WORK TASK
Search the records for the word "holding" and report each line that has it.

Dataset excerpts
Content starts

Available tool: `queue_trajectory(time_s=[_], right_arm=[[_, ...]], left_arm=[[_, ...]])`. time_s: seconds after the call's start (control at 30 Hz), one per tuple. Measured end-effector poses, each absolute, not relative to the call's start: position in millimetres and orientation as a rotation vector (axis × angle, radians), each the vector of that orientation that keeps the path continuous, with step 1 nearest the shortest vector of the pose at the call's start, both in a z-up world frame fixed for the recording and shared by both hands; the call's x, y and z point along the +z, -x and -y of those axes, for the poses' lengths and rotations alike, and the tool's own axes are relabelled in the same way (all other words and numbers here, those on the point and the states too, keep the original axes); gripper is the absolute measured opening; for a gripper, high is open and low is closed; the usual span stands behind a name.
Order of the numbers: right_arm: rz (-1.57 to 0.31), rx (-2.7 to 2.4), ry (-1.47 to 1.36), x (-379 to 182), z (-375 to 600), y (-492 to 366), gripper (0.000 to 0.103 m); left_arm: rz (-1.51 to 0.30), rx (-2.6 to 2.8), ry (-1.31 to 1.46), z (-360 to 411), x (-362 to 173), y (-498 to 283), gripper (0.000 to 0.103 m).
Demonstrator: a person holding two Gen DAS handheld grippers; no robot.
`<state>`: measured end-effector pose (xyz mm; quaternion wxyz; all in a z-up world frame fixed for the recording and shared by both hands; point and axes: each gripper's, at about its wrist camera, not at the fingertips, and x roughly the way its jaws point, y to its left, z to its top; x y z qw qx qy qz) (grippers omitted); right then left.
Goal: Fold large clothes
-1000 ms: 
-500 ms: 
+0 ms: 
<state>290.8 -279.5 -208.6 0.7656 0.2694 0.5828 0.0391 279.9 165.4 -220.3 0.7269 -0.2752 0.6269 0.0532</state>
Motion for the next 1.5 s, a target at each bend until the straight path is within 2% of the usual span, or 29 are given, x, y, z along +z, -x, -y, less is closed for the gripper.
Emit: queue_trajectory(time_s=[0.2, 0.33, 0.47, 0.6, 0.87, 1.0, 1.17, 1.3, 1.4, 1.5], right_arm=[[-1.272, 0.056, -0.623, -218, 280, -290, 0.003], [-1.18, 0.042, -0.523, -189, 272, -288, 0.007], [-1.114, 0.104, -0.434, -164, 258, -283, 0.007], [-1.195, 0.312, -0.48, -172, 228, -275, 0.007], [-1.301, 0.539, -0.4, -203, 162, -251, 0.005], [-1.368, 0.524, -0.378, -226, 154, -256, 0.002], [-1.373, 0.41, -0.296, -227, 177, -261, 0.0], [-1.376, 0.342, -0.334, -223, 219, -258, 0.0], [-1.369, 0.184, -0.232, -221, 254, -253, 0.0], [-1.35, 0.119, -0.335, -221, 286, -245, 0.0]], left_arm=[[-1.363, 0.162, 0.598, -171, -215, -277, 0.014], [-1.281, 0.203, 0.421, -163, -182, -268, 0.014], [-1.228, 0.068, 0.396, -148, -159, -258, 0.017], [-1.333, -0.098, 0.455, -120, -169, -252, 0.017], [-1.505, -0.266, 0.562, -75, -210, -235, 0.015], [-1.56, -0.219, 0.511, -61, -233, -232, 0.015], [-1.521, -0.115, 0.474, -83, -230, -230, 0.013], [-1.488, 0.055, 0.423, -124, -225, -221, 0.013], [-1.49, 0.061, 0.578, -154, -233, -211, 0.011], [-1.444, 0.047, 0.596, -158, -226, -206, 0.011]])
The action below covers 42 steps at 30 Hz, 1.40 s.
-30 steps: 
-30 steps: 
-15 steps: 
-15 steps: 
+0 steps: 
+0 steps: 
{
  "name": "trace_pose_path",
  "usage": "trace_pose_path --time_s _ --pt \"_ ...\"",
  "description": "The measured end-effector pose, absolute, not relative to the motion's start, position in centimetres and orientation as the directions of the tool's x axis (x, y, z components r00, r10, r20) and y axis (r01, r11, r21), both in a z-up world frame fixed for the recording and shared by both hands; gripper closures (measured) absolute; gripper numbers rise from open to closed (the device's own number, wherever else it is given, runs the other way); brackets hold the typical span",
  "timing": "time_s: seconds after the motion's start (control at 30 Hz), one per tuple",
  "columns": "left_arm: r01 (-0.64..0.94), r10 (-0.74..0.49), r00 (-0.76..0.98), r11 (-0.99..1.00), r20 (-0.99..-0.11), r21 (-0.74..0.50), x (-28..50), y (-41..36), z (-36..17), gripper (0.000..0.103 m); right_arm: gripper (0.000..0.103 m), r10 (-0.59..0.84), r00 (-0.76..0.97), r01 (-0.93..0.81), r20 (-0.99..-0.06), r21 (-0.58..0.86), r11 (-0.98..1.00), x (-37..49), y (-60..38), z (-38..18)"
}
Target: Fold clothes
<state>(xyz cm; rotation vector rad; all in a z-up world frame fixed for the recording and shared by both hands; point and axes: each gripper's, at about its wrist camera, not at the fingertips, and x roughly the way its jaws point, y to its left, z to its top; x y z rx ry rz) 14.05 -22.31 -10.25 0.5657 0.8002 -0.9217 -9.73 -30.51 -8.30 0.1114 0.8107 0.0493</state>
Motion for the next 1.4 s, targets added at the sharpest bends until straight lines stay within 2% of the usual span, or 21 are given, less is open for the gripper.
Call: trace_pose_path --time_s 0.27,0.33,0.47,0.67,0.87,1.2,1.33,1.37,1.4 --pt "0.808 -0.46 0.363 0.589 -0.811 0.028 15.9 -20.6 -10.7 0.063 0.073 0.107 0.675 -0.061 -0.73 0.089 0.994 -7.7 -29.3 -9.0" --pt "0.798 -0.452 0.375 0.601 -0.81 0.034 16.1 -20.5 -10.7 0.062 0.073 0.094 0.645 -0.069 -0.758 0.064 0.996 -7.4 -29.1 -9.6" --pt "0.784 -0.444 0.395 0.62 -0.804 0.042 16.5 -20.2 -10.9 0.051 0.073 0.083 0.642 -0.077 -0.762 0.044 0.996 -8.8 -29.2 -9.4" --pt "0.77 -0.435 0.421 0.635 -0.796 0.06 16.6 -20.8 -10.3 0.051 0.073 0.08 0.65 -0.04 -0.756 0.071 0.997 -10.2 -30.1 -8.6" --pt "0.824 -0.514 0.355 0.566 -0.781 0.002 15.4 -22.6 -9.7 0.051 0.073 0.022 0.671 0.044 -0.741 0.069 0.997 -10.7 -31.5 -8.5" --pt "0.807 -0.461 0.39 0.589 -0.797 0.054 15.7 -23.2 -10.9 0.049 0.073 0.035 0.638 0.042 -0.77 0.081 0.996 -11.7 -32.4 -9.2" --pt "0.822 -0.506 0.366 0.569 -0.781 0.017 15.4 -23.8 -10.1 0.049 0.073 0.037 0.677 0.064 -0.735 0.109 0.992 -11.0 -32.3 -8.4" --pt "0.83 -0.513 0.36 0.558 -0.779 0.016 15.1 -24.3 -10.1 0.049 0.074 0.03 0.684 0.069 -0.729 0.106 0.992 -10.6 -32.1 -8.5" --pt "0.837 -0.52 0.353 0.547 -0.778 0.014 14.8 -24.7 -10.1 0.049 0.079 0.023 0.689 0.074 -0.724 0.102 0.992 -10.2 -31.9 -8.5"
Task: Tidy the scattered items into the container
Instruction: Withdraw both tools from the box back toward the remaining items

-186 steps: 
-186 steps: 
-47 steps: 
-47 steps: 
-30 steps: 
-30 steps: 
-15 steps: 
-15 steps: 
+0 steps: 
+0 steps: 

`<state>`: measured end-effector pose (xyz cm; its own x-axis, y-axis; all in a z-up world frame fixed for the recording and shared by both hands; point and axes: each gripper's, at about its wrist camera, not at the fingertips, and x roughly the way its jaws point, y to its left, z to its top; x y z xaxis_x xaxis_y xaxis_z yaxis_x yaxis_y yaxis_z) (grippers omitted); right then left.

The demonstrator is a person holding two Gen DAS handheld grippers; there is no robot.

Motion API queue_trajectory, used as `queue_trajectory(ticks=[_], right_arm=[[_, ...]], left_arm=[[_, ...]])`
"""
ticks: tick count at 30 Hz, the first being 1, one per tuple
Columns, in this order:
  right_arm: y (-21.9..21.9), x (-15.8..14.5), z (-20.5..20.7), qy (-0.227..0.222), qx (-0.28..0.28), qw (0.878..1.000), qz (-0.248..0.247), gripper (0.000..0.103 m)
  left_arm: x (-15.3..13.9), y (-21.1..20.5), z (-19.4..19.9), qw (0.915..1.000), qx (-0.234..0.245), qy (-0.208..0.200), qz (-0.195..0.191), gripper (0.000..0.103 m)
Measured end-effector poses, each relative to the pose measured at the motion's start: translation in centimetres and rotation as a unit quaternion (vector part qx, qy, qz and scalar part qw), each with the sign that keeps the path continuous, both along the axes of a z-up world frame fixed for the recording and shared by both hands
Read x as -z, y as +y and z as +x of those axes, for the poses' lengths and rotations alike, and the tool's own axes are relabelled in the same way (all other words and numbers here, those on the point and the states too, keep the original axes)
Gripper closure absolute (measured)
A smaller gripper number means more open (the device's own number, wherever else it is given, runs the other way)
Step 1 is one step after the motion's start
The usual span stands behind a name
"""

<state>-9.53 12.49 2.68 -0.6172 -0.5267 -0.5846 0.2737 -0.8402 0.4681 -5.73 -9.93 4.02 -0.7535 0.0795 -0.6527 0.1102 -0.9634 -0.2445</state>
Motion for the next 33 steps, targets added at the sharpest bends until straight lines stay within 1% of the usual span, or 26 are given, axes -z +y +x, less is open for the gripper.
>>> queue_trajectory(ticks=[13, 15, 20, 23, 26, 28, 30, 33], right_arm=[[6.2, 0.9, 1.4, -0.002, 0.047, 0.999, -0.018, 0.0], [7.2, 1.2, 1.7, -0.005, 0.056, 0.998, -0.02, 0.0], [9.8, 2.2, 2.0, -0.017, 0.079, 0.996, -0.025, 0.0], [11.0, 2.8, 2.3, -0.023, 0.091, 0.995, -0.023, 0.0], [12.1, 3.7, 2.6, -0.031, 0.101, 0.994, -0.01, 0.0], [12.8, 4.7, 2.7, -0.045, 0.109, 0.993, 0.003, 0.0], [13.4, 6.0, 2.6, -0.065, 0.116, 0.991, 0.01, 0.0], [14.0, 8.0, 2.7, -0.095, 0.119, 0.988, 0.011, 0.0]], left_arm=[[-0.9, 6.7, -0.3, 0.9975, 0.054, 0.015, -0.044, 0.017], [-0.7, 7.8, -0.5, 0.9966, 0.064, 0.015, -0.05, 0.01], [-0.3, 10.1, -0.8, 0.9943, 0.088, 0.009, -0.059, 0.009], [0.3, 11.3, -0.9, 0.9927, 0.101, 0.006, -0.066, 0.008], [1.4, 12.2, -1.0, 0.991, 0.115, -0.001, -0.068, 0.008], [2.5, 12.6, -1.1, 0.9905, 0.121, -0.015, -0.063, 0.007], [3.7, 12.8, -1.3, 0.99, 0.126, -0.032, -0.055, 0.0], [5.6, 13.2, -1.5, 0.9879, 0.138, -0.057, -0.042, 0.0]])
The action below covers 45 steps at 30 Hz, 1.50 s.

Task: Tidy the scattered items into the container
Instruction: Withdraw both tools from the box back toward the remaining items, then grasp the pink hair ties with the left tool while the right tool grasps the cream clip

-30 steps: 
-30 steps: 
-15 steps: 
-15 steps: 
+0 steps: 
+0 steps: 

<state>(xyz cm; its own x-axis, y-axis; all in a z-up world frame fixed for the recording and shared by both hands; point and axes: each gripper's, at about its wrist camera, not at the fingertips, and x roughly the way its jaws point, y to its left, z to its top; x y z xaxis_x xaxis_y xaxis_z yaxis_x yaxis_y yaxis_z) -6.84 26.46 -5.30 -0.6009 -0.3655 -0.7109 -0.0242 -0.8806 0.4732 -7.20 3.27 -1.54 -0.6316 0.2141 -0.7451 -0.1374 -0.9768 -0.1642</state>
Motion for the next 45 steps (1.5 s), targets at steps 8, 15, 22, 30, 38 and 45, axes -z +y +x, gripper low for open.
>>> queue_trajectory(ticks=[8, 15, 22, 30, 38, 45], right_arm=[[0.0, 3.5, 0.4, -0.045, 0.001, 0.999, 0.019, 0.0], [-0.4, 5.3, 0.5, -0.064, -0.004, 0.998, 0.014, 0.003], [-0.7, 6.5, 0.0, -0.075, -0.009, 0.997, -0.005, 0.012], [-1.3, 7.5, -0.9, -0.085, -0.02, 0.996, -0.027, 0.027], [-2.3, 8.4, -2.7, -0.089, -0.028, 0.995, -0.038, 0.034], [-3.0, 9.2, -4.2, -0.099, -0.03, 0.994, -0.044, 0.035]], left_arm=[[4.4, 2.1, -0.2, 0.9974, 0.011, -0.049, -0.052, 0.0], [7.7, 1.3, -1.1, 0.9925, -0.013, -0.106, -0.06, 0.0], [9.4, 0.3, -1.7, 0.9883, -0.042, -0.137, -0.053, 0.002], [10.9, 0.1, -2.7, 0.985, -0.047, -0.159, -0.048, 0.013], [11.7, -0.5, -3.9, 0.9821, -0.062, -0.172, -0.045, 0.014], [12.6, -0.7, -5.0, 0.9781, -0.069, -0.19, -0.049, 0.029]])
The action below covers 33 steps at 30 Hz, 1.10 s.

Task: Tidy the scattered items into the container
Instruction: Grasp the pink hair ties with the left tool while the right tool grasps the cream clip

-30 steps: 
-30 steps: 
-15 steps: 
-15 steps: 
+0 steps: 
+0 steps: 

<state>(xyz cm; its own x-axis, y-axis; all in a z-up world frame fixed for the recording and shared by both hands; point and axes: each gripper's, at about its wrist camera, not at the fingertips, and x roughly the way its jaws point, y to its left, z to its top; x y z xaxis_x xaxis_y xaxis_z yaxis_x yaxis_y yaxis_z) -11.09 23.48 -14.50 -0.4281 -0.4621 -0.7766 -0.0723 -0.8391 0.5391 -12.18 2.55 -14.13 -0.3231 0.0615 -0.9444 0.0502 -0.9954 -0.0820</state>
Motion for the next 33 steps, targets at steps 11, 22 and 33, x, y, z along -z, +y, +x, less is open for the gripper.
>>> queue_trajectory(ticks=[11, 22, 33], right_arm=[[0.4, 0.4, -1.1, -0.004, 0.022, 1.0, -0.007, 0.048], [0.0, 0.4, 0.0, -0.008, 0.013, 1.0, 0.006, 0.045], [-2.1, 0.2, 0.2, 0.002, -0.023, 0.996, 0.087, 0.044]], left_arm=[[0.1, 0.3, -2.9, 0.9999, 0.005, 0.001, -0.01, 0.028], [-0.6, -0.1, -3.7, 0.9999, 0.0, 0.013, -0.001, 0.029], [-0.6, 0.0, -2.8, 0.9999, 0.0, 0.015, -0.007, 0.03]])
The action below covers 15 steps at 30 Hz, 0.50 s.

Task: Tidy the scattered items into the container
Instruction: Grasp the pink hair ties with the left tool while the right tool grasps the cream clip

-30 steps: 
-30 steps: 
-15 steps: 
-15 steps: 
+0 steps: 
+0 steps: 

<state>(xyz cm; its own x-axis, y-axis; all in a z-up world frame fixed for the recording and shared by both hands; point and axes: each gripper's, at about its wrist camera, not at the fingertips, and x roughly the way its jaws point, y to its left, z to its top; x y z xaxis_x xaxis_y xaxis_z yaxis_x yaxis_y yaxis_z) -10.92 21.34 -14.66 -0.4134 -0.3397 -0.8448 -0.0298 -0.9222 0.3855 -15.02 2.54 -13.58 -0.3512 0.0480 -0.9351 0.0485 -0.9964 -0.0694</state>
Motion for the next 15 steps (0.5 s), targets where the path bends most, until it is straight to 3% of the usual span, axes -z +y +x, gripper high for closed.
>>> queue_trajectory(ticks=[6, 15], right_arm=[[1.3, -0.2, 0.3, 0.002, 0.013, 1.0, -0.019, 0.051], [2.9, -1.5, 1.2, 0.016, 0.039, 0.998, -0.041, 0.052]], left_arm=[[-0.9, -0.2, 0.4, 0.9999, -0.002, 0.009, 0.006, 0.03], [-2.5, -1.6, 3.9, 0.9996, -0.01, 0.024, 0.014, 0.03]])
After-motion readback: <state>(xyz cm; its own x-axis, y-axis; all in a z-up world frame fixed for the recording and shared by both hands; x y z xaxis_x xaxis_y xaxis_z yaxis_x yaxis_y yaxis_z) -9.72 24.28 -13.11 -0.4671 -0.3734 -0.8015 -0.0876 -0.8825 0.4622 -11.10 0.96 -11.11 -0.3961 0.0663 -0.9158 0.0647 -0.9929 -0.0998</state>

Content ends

EXERCISE ANSWER
Demonstrator: a person holding two Gen DAS handheld grippers; no robot.
The demonstrator is a person holding two Gen DAS handheld grippers; there is no robot.

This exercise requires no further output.